Over the years, I’ve often been asked how to help a neighbor or a friend, who you have no legal authority for, but genuine concern. The answer can go one of two ways, depending on how receptive the person is to your help. Many older adults fiercely hold on to their independence, and rightfully so, but sometimes to their own detriment.
In this situation, you can certainly introduce yourself, offer your contact information and perhaps a helping hand when you see him out working. If you know of local service providers that might be able to supplement the yard work responsibilities, perhaps offer to share those as well. Perhaps there are certain tasks he might allow someone else to assist with, like trimming the bushes, that would open the door for increased support. It would not be taking away all of his responsibilities but supplementing them. Another great idea would be one of the emergency alert pendants, so if he did fall, he had a way to call for help. These are a great idea for anyone living alone. You could certainly share this idea with him and even offer to have some information sent to him. This allows him to keep doing what he loves but provides a safety net of sorts. Physical therapy to help increase balance and prevent falls might also be helpful. This is something you can suggest he talk to his doctor about. You might just mention you know someone else who was having balance issues, and physical therapy was helpful in regaining some strength and stability.

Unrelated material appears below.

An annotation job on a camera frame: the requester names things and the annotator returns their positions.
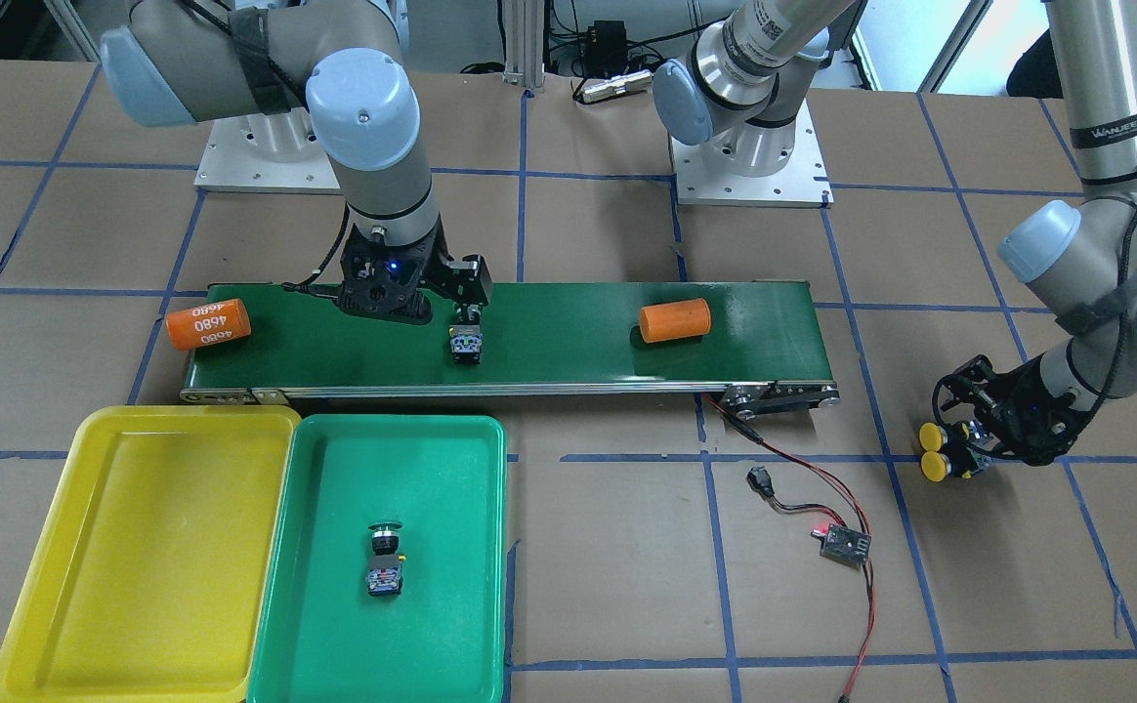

You can offer help and resources, but at the end of the day, it is up to him to utilize those. If you continued to have concerns or notice he had a fall, it might be appropriate to share those observations with a family member that may be able to intervene.
These are all best-case scenarios. In the unfortunate event that you felt he was no longer safe and a threat to himself, you can always call social services and ask that a representative from adult protective services make a visit to the home to assess the situation.
When I am trying to help someone maintain independence, especially in their own home, where they prefer to be, I remind them that the best way to stay independent is to get a support system in place before the crisis occurs. Be proactive, utilize some of the technology and support services available to ensure you stay as healthy as possible for as long as possible. Small adaptations can be implemented that make a big difference in day-to-day quality of life and overall safety. Perhaps try offering some information on local resources with a plate of chocolate chip cookies and see where that gets you. At a minimum, he will know he has a neighbor concerned about his wellbeing.